** WHAT THE EXERCISE ASKS **
Drop the pictures, then extract the listing word for word.

** DATA SECTION **
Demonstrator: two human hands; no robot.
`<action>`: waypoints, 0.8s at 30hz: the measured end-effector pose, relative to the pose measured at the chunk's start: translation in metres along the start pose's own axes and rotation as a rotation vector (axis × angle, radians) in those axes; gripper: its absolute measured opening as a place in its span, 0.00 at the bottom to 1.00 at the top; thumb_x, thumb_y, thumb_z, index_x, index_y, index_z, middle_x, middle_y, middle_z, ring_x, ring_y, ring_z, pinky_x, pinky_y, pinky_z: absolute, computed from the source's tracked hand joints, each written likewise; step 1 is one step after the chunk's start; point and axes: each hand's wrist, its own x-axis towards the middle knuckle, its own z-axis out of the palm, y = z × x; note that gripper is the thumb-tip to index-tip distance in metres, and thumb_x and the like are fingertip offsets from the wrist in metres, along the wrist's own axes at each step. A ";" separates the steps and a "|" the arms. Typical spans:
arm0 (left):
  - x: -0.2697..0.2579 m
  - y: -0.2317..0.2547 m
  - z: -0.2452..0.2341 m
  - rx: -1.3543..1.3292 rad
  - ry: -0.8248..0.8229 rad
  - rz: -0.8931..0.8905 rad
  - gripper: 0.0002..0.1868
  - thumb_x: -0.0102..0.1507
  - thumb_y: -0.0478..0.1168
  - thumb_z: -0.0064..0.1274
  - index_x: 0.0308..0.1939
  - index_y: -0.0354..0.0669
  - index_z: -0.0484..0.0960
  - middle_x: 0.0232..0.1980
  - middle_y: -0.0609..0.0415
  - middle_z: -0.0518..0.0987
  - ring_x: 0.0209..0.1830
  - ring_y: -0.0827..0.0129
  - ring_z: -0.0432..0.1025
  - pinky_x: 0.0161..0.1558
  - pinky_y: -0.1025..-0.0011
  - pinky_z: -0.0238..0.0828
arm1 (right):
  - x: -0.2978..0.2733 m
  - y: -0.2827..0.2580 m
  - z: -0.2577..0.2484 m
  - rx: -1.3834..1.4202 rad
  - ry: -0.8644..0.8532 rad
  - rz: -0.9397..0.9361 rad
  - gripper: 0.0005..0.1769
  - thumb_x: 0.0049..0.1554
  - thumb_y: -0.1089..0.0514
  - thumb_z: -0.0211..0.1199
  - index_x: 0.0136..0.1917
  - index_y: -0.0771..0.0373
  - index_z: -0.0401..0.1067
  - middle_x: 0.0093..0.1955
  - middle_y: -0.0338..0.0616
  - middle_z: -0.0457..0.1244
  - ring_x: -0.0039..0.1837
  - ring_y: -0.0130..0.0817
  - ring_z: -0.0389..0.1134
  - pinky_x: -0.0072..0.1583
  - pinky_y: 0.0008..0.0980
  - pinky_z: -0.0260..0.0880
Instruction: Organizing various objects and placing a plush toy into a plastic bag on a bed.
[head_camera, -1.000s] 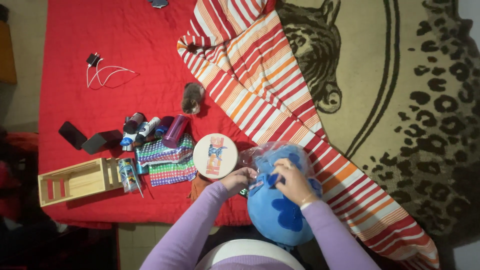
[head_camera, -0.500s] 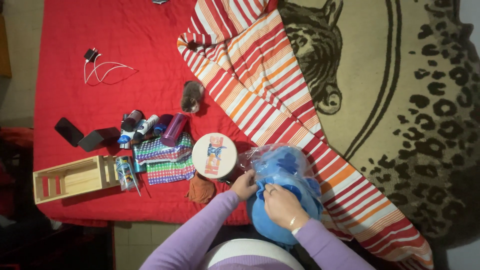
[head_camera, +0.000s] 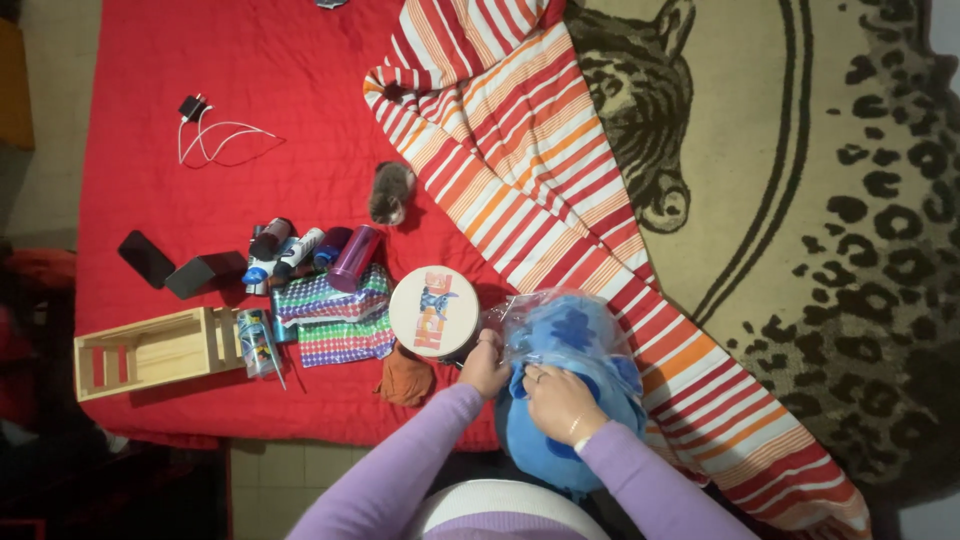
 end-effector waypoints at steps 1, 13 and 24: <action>0.001 0.003 0.004 0.002 -0.005 0.002 0.18 0.57 0.33 0.56 0.47 0.39 0.66 0.33 0.41 0.76 0.33 0.47 0.76 0.38 0.55 0.72 | -0.002 -0.001 -0.001 0.002 0.003 0.005 0.18 0.51 0.58 0.58 0.53 0.66 0.76 0.65 0.53 0.66 0.66 0.47 0.65 0.64 0.46 0.65; -0.002 0.052 0.014 0.605 -0.084 0.447 0.06 0.63 0.39 0.49 0.42 0.43 0.77 0.38 0.46 0.82 0.34 0.52 0.79 0.33 0.56 0.76 | 0.005 0.006 -0.007 0.063 -0.178 0.247 0.17 0.54 0.60 0.52 0.53 0.65 0.77 0.63 0.54 0.66 0.68 0.49 0.65 0.67 0.44 0.64; -0.014 0.048 0.021 0.804 -0.083 0.416 0.07 0.64 0.40 0.49 0.41 0.42 0.74 0.37 0.47 0.80 0.31 0.54 0.79 0.29 0.57 0.77 | -0.023 0.027 0.013 -0.060 0.220 0.450 0.34 0.58 0.49 0.54 0.73 0.68 0.60 0.75 0.58 0.56 0.74 0.49 0.58 0.72 0.43 0.56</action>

** RESULT OF THIS TASK **
Demonstrator: two human hands; no robot.
`<action>`: waypoints, 0.8s at 30hz: the measured end-effector pose, relative to the pose measured at the chunk's start: translation in metres along the start pose's own axes and rotation as a rotation vector (axis × angle, radians) in those axes; gripper: its absolute measured opening as a place in its span, 0.00 at the bottom to 1.00 at the top; thumb_x, thumb_y, thumb_z, index_x, index_y, index_z, middle_x, middle_y, middle_z, ring_x, ring_y, ring_z, pinky_x, pinky_y, pinky_z: absolute, computed from the source's tracked hand joints, each written likewise; step 1 is one step after the chunk's start; point and axes: each hand's wrist, its own x-axis towards the middle knuckle, its own z-axis out of the palm, y = z × x; note that gripper is the thumb-tip to index-tip distance in metres, and thumb_x and the like are fingertip offsets from the wrist in metres, along the wrist's own axes at each step. A ";" separates the steps and a "|" the arms. Typical spans:
arm0 (left):
  - x: -0.2697..0.2579 m
  - y: -0.2317..0.2547 m
  - z: -0.2452..0.2341 m
  - rx: -1.3543..1.3292 rad
  - ry: -0.8248..0.8229 rad
  - rz: -0.8931..0.8905 rad
  - gripper: 0.0002..0.1868
  - thumb_x: -0.0102..0.1507
  - thumb_y: -0.0478..0.1168
  - thumb_z: -0.0064..0.1274
  - index_x: 0.0308..0.1939
  - index_y: -0.0354..0.0669
  - index_z: -0.0484..0.0960
  - middle_x: 0.0232..0.1980
  - middle_y: -0.0609..0.0415
  - middle_z: -0.0518..0.0987
  - ring_x: 0.0209..0.1830
  - ring_y: -0.0827..0.0129
  - ring_z: -0.0432..0.1025
  - pinky_x: 0.0161..0.1558
  - pinky_y: -0.1025..-0.0011
  - pinky_z: -0.0238..0.0828
arm1 (right):
  - x: -0.2978..0.2733 m
  - y: -0.2827..0.2580 m
  - z: -0.2577..0.2484 m
  - rx: -1.3834..1.4202 rad
  - ry: -0.8644..0.8532 rad
  - rz: -0.9397..0.9361 rad
  - gripper: 0.0005..0.1769
  - thumb_x: 0.0049..0.1554
  - thumb_y: -0.1089..0.0514
  - thumb_z: -0.0211..0.1199
  - index_x: 0.0136..0.1917
  - index_y: -0.0771..0.0373
  - index_z: -0.0401..0.1067
  - middle_x: 0.0093..0.1955
  - middle_y: -0.0338..0.0616
  - middle_z: -0.0457..0.1244
  - ring_x: -0.0039..0.1837
  - ring_y: -0.0130..0.0817
  - ring_z: -0.0389..0.1134
  - pinky_x: -0.0072..0.1583
  - pinky_y: 0.0008..0.0980
  - pinky_z: -0.0260..0.0880
Instruction: Organizing various objects and placing a plush toy into a plastic bag on a bed.
[head_camera, -1.000s] 
[head_camera, -0.500s] 
[head_camera, +0.000s] 
 end-effector waypoints at steps 1, 13 and 24: <action>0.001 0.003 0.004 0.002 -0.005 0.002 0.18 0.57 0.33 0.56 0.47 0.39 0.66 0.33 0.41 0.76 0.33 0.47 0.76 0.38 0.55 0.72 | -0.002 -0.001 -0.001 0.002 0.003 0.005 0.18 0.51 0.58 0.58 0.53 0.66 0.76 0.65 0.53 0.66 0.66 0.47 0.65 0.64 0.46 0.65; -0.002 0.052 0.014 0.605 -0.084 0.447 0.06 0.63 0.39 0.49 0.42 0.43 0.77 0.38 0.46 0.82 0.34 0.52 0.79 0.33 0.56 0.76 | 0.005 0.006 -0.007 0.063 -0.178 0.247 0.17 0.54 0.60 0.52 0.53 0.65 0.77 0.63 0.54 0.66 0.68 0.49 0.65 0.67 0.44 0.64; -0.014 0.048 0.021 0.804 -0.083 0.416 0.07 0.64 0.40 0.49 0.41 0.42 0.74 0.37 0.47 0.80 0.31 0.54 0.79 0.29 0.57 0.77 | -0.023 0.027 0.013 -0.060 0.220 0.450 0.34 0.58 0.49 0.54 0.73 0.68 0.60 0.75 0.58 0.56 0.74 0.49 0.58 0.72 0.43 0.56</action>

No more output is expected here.